● **EXERCISE GOAL**:
Retype the listing below line for line, but only from the line with "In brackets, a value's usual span" down to the line with "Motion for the", inclusive. Pictures stay out.

● **EXTRACTED MATERIAL**:
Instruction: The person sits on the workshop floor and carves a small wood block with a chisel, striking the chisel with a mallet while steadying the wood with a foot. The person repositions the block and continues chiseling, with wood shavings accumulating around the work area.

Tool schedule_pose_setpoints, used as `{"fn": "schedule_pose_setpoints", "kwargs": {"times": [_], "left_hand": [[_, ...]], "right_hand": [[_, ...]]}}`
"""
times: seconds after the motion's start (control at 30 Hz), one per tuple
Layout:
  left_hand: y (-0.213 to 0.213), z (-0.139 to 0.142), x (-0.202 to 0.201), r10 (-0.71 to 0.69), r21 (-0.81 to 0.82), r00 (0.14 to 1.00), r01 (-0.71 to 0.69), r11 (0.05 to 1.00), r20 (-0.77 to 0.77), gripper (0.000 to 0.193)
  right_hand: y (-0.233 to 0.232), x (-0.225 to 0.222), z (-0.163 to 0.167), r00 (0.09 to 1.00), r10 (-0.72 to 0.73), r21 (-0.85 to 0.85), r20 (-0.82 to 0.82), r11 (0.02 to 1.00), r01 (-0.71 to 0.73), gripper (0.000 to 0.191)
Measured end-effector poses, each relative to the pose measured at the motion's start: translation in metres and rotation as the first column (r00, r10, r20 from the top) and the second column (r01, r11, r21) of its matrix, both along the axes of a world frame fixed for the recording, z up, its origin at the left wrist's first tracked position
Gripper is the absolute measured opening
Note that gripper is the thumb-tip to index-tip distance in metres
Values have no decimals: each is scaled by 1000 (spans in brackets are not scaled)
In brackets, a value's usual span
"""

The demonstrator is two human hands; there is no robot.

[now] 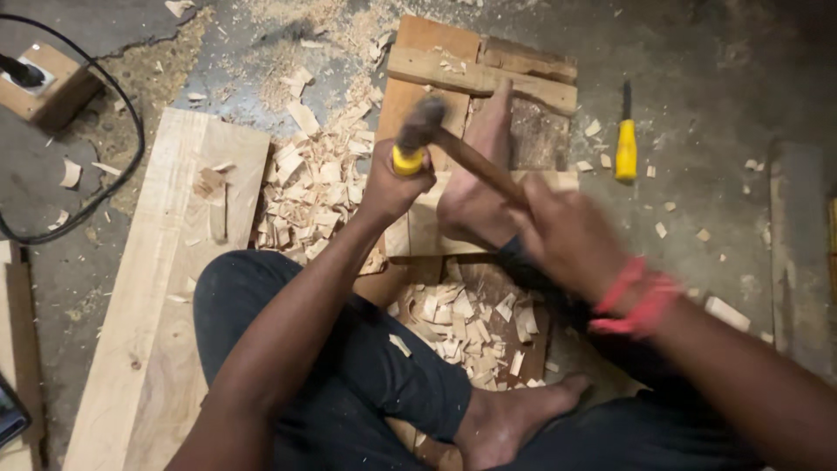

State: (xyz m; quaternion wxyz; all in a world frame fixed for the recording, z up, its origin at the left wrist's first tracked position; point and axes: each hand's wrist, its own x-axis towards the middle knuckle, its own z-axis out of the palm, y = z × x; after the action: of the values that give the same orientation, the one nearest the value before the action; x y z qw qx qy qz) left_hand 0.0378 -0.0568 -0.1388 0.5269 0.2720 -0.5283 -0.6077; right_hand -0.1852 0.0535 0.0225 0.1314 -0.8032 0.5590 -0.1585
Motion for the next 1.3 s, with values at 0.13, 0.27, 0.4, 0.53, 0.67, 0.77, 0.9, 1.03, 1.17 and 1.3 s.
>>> {"fn": "schedule_pose_setpoints", "kwargs": {"times": [0.13, 0.27, 0.4, 0.53, 0.67, 0.77, 0.9, 1.03, 1.17, 1.3], "left_hand": [[0, -2, -1, 40, -35, 997, -38, 999, 62, 14], [-18, -4, -3, 46, -107, 997, -39, 993, 61, 16], [-56, 3, -6, 119, 272, 989, -92, 958, -83, 10], [-61, 6, -13, 41, 121, 998, -35, 992, -43, 12], [-35, 5, -12, -7, 97, 1000, 4, 995, 29, 11], [-22, 8, -9, -8, 115, 1000, 6, 993, 22, 12], [-11, 11, -5, 18, 31, 996, -21, 999, 87, 12], [-5, 10, -2, 15, 27, 998, -17, 999, 57, 13], [1, 5, 0, 36, -42, 998, -33, 999, 59, 12], [4, 2, 3, 44, -80, 997, -38, 996, 66, 12]], "right_hand": [[18, -20, -22, 982, -157, 82, 104, 985, 149, 26], [52, -8, 0, 903, -249, 230, 351, 957, 175, 22], [79, 2, 13, 758, -476, 470, 446, 845, 255, 22], [100, -8, 10, 626, -554, 561, 549, 799, 215, 23], [112, -13, 5, 590, -609, 602, 529, 760, 245, 23], [114, -11, 8, 570, -657, 649, 493, 714, 262, 28], [113, -10, 10, 541, -639, 644, 546, 734, 217, 28], [110, -11, 14, 596, -588, 574, 546, 781, 244, 27], [90, -7, 47, 727, -512, 428, 458, 843, 325, 32], [54, 11, 98, 576, -356, 229, 736, 931, 283, 34]]}}
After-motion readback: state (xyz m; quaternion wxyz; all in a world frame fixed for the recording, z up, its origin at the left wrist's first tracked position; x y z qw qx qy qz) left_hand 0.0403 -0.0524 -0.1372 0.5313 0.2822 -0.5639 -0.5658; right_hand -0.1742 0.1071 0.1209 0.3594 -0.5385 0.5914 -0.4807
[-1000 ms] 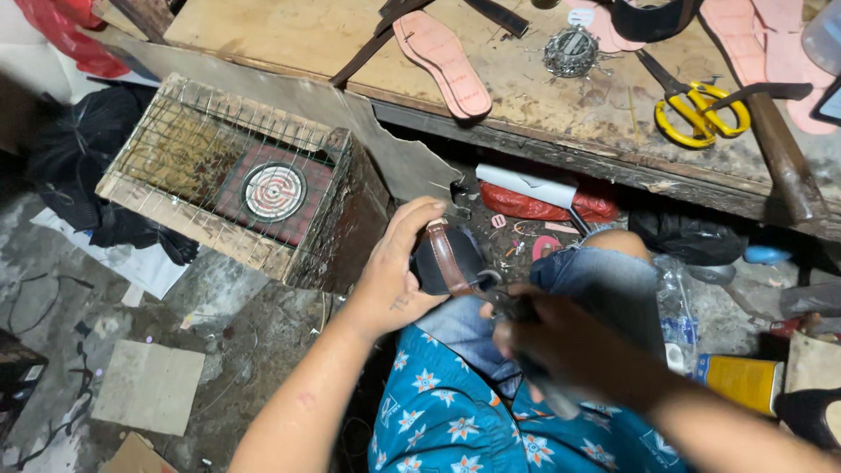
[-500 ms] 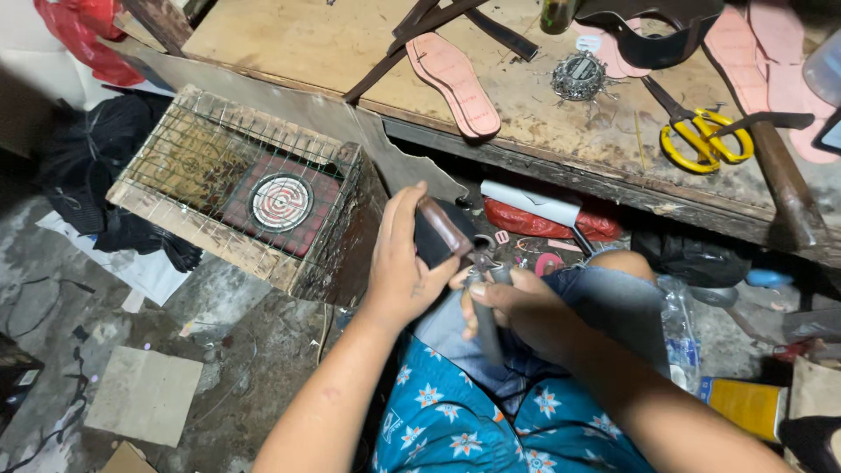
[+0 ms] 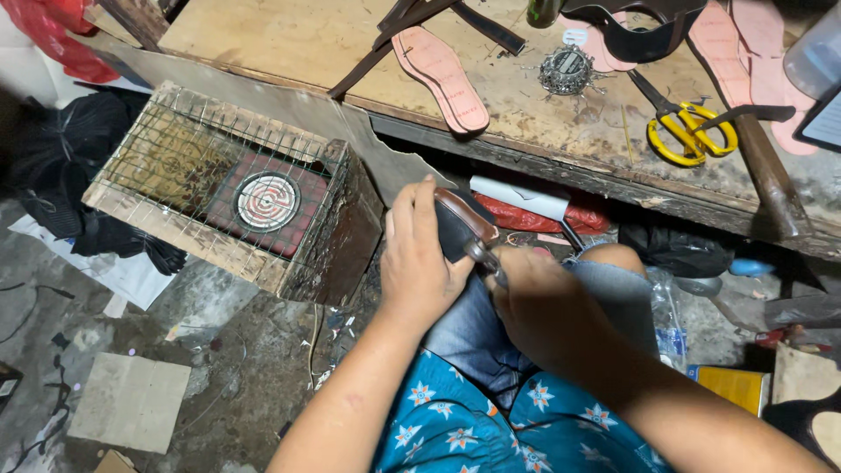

● **RESPONSE**:
In brackets, a value's usual span
"""

The demonstrator is two human hands; there is no robot.

[now] 

State: (xyz m; quaternion wxyz; all in a world frame fixed for the recording, z up, its origin at the left wrist's first tracked position; point and axes: each hand's wrist, its own x-axis towards the middle knuckle, its own z-axis out of the palm, y = z × x; after the action: of the values that give the same orientation, the one nearest the value before the action; x y z qw qx qy qz) left_hand 0.0378 -0.0568 -0.1388 0.5269 0.2720 -0.5283 -0.6077; right_hand -0.1852 0.0535 0.0225 0.1314 -0.8032 0.5590 -0.1585
Motion for the next 1.3 s, with values at 0.13, 0.27, 0.4, 0.53, 0.67, 0.77, 0.9, 1.03, 1.17 and 1.3 s.

What the answer needed to say has been said.